In 1959 gaf ook Anselma haar jawoord. Aan een beroepsrenner dan nog, met wie ze een zoon en twee dochters kreeg. Zij bleef met haar gezin vlakbij Ninove wonen. Aloïs was met het zijne naar Sint-Pieters-Leeuw getrokken. En de jaren gingen voorbij… “Vierenvijftig jaar hadden we elkaar niet meer gezien”, glimlacht Anselma, die na een moeilijke scheiding op aanraden van haar kinderen naar Blankenberge verhuisd was. “Tot ik op een dag een telefoontje kreeg… van Aloïs. Toen zijn zus hem vertelde dat ze mij toevallig was tegengekomen, ging hij in het telefoonboek op zoek naar de naam Wijnant en kwam zo bij mijn broer terecht, die hem mijn telefoonnummer gaf.”

Eerste kus

“17 september 2010: die datum zal ik nooit vergeten”, zegt Aloïs ontroerd. “We hadden met elkaar afgesproken in het station van Aalst. Ik was met de fiets, in koerstenue, zodat Anselma me zou herkennen. Het moment dat we elkaar zagen, was onbeschrijflijk. We kwamen tijd tekort, want we hadden elkaar zóveel te vertellen. En die dag hebben we elkaar voor de allereerste keer gekust!”

Hand in hand

“Op de terugreis had ik maar één gedachte: ik wil hem terugzien“, glimlacht Anselma. “Na dat eerste afspraakje volgde al gauw een tweede. En we telefoneerden alsmaar vaker naar mekaar. Na een tijdje kwam Aloïs al eens een dagje naar Blankenberge, op den duur zelfs drie keer in de week!
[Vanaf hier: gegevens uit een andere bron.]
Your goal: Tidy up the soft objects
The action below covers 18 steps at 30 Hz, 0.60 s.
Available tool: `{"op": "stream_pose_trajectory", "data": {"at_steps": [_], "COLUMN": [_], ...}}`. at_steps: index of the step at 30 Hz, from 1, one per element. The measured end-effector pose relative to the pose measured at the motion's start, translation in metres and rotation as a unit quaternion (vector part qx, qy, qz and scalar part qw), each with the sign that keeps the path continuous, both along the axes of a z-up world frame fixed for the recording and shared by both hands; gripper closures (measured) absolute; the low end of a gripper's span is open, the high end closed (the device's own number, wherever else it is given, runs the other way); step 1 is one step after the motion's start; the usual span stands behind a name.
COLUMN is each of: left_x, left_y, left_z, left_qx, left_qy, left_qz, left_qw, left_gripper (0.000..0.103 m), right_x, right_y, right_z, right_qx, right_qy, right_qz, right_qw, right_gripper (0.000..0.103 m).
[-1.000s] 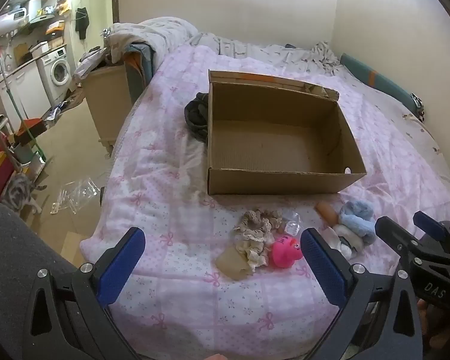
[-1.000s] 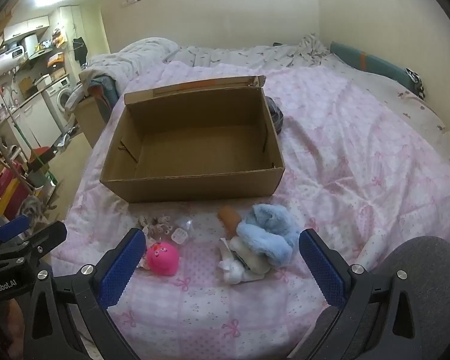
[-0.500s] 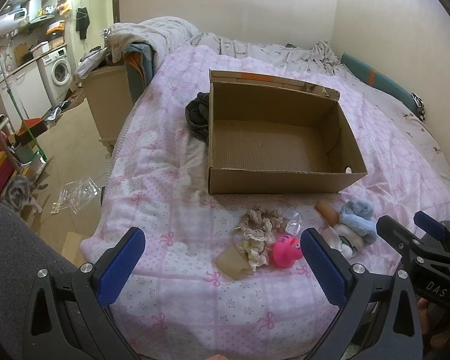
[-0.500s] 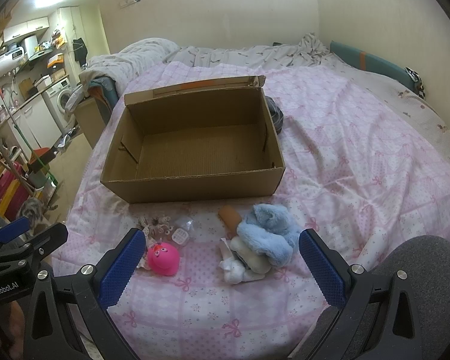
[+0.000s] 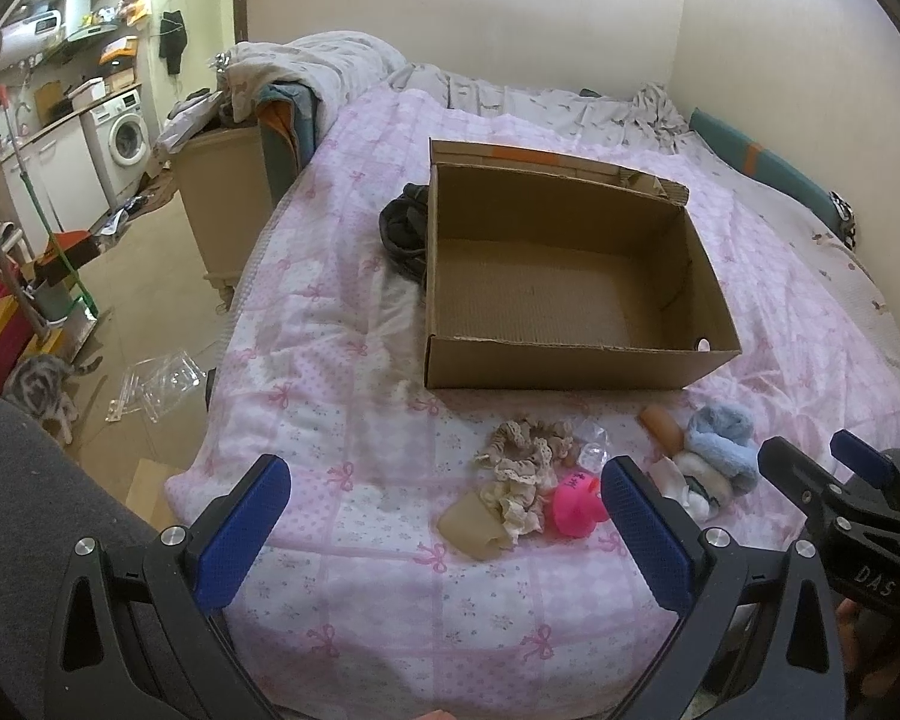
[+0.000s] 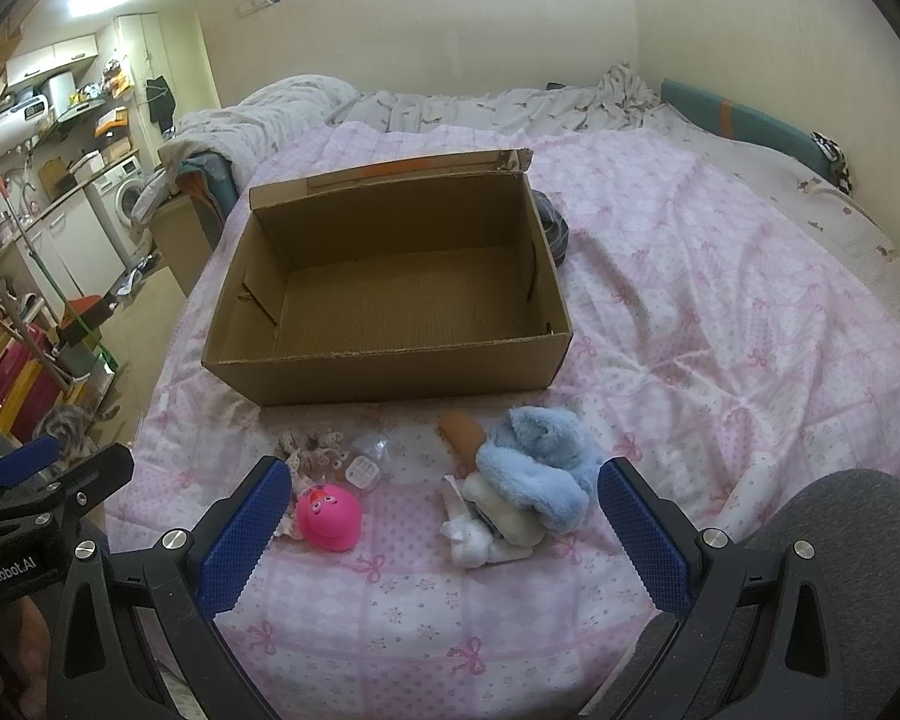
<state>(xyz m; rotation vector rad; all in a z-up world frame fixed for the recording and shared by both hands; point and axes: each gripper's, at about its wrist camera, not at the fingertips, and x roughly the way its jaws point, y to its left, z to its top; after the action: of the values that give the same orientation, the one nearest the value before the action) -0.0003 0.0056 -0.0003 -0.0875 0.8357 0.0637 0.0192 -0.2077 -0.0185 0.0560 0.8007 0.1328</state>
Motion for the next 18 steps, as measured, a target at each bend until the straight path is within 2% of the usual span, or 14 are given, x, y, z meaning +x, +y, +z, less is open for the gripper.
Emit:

En toen heeft hij hier ook een appartement gekocht. We pendelen nu van de ene flat naar de andere, twee dagen bij mij, drie dagen bij hem of andersom. We zijn dag in dag uit samen en doen ook alles samen: wandelen, fietsen, petanque spelen. Onze vrienden noemen ons hetverliefd koppeltje, omdat we altijd hand in hand lopen.”

Neef uit Canada

“Anselma heeft me leren petanque spelen. Want toen ik in Blankenberge arriveerde, was zij hier al goed ingeburgerd. Toen onze relatie nog pril was, had ze haar vrienden wijsgemaakt dat ik een kozijn uit Canada was. En zo noemen ze me nu natuurlijk nog altijd”, lacht Aloïs. “Hoe onze kinderen reageren? Die zijn allemaal heel content! Anselma en ik hebben plots een groot nageslacht, hé… Vijf kinderen, elf kleinkinderen, vijf achterkleinkinderen en een zesde op komst.”